■ **EXERCISE BRIEF**
Word for word, print every entry below.
<<<<
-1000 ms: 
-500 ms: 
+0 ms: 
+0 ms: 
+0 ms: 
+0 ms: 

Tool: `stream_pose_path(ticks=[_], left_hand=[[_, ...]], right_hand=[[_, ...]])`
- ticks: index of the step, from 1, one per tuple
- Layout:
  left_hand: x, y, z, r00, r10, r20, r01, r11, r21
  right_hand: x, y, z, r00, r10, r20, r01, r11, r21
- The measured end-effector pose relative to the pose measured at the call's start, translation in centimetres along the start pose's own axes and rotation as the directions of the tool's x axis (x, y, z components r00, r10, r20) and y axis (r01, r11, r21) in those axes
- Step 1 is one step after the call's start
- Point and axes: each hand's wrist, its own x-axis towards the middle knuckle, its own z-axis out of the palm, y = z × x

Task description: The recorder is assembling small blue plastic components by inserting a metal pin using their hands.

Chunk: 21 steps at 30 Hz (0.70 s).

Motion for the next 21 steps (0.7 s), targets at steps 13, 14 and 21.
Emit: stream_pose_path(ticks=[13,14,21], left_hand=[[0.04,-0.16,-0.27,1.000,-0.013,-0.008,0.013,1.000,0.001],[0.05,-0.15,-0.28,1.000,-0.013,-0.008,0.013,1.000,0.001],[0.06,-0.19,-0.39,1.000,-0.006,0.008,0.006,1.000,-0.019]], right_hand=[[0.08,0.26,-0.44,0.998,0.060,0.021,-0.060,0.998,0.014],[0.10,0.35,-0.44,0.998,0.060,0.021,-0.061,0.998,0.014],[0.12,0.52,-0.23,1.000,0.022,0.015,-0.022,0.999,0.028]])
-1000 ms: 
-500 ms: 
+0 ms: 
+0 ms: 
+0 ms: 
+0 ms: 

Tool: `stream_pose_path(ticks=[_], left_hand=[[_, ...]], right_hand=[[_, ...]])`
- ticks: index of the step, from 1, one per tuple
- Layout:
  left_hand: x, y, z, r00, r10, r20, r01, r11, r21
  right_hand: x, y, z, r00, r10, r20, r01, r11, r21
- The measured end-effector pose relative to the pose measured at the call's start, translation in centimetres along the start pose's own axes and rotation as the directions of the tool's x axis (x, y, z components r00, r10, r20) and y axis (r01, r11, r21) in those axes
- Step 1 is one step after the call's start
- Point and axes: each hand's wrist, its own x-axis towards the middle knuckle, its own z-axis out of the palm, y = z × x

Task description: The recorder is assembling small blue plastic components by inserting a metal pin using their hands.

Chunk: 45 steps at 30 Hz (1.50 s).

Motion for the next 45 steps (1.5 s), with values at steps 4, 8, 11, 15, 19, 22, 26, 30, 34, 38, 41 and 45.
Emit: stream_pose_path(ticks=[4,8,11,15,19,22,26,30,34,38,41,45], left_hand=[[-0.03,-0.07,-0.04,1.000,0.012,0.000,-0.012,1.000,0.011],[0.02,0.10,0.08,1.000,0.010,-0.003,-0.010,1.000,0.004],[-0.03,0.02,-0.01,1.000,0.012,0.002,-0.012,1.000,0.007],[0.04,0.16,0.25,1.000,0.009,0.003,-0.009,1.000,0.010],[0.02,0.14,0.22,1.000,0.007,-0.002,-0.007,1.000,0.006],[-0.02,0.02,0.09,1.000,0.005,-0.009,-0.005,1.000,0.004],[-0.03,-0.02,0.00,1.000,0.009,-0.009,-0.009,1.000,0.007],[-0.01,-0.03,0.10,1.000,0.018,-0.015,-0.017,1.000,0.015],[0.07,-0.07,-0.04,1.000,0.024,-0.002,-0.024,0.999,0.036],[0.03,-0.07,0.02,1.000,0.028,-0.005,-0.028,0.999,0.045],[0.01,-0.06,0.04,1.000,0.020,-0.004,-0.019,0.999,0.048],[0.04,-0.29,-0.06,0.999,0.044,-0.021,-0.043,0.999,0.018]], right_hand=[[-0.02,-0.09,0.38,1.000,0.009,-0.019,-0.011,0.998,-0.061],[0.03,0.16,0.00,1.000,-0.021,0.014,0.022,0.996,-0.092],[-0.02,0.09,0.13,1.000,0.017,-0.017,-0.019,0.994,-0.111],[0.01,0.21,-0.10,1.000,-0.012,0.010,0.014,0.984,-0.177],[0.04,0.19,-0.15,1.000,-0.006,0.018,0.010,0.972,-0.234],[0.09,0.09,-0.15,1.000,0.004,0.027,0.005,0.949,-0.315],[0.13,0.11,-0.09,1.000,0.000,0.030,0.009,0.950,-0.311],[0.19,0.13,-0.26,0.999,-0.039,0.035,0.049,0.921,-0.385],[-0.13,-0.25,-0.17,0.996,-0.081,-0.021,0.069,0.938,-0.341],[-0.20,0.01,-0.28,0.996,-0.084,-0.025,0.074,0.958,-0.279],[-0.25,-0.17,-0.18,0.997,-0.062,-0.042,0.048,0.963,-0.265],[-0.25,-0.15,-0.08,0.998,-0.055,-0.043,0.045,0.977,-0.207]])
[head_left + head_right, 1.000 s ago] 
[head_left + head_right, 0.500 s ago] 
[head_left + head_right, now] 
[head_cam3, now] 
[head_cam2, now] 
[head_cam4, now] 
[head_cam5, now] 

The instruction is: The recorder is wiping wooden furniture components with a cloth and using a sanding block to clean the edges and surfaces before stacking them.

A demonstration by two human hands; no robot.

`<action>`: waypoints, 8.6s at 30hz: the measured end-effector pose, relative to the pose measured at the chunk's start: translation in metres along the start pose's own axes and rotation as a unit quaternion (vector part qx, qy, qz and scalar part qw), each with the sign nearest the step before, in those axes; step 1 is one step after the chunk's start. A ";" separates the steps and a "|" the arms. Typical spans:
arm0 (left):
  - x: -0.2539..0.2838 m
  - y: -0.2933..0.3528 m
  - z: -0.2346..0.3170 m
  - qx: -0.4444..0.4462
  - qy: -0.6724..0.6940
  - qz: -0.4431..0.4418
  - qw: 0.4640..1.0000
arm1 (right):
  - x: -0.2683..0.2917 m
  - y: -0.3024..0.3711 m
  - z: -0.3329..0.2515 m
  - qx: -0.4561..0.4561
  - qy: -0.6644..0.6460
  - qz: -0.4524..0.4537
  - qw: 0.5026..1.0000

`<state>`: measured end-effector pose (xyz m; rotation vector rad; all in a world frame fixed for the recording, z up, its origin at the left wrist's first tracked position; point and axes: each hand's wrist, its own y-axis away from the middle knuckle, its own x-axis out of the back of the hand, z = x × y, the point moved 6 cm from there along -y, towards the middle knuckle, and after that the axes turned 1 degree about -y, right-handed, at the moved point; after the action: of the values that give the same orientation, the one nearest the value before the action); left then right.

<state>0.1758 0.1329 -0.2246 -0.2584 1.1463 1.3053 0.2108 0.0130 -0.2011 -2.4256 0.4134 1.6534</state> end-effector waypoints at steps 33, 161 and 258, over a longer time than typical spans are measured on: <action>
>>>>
■ **RESPONSE TO THE EXERCISE**
-1000 ms: 
-500 ms: 
+0 ms: 
+0 ms: 
+0 ms: 
+0 ms: 

Tool: `stream_pose_path(ticks=[_], left_hand=[[_, ...]], right_hand=[[_, ...]])`
- ticks: index of the step, from 1, one per tuple
- Layout:
  left_hand: x, y, z, r00, r10, r20, r01, r11, r21
  right_hand: x, y, z, r00, r10, r20, r01, r11, r21
- The measured end-effector pose relative to the pose measured at the call's start, translation in centimetres along the start pose's own axes and rotation as the directions of the tool's x axis (x, y, z components r00, r10, r20) and y axis (r01, r11, r21) in those axes
- Step 1 is one step after the call's start
- Point and axes: each hand's wrist, its own x-axis towards the middle knuckle, its own z-axis out of the palm, y = z × x

Task description: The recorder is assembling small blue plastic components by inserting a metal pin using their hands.

Chunk: 21 steps at 30 Hz (0.70 s).

Motion for the next 21 steps (0.7 s), targets at steps 13, 14 and 21.
Emit: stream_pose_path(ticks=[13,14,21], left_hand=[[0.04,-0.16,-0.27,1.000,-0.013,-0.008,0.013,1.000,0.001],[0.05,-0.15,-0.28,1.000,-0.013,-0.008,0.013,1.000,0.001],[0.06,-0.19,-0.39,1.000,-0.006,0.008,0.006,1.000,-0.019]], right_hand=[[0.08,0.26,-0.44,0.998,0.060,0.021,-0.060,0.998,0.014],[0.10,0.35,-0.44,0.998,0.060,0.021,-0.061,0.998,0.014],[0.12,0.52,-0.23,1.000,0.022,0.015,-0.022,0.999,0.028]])
-1000 ms: 
-500 ms: 
+0 ms: 
+0 ms: 
+0 ms: 
+0 ms: 

Tool: `stream_pose_path(ticks=[_], left_hand=[[_, ...]], right_hand=[[_, ...]])`
- ticks: index of the step, from 1, one per tuple
- Layout:
  left_hand: x, y, z, r00, r10, r20, r01, r11, r21
  right_hand: x, y, z, r00, r10, r20, r01, r11, r21
- The measured end-effector pose relative to the pose measured at the call's start, translation in centimetres along the start pose's own axes and rotation as the directions of the tool's x axis (x, y, z components r00, r10, r20) and y axis (r01, r11, r21) in those axes
- Step 1 is one step after the call's start
- Point and axes: each hand's wrist, its own x-axis towards the middle knuckle, its own z-axis out of the palm, y = z × x

Task description: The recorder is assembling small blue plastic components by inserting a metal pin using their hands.

Chunk: 45 steps at 30 Hz (1.50 s).

Motion for the next 45 steps (1.5 s), with values at steps 4, 8, 11, 15, 19, 22, 26, 30, 34, 38, 41 and 45.
Emit: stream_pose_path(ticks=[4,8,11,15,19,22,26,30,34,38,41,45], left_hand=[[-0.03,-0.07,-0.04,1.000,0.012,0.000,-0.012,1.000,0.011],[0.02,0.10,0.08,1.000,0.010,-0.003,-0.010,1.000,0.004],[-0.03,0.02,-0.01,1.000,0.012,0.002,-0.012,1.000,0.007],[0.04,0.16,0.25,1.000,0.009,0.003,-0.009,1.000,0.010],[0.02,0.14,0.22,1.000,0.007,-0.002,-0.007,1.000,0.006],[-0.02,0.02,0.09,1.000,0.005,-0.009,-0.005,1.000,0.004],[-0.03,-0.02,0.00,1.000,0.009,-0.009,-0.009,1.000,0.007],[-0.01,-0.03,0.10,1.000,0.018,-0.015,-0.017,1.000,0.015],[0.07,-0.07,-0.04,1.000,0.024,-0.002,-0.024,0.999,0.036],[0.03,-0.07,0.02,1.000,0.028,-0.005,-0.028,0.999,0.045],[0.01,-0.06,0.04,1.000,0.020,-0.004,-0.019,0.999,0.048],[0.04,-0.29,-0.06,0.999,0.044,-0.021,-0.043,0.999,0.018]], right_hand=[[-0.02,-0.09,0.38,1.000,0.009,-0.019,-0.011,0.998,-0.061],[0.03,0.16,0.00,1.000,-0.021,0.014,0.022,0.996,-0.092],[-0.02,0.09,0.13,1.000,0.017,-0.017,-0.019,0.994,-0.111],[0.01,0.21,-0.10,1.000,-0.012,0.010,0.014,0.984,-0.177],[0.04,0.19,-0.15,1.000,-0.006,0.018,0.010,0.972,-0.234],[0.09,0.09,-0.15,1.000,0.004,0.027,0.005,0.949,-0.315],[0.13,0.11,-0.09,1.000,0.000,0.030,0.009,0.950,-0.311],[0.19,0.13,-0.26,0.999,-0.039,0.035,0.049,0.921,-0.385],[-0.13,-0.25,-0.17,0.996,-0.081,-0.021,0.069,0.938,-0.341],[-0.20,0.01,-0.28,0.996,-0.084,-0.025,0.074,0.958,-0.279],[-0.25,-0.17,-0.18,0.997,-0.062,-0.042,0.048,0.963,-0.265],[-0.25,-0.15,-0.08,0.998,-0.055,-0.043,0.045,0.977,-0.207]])
[head_left + head_right, 1.000 s ago] 
[head_left + head_right, 0.500 s ago] 
[head_left + head_right, now] 
[head_cam3, now] 
[head_cam2, now] 
[head_cam4, now] 
[head_cam5, now] 

The instruction is: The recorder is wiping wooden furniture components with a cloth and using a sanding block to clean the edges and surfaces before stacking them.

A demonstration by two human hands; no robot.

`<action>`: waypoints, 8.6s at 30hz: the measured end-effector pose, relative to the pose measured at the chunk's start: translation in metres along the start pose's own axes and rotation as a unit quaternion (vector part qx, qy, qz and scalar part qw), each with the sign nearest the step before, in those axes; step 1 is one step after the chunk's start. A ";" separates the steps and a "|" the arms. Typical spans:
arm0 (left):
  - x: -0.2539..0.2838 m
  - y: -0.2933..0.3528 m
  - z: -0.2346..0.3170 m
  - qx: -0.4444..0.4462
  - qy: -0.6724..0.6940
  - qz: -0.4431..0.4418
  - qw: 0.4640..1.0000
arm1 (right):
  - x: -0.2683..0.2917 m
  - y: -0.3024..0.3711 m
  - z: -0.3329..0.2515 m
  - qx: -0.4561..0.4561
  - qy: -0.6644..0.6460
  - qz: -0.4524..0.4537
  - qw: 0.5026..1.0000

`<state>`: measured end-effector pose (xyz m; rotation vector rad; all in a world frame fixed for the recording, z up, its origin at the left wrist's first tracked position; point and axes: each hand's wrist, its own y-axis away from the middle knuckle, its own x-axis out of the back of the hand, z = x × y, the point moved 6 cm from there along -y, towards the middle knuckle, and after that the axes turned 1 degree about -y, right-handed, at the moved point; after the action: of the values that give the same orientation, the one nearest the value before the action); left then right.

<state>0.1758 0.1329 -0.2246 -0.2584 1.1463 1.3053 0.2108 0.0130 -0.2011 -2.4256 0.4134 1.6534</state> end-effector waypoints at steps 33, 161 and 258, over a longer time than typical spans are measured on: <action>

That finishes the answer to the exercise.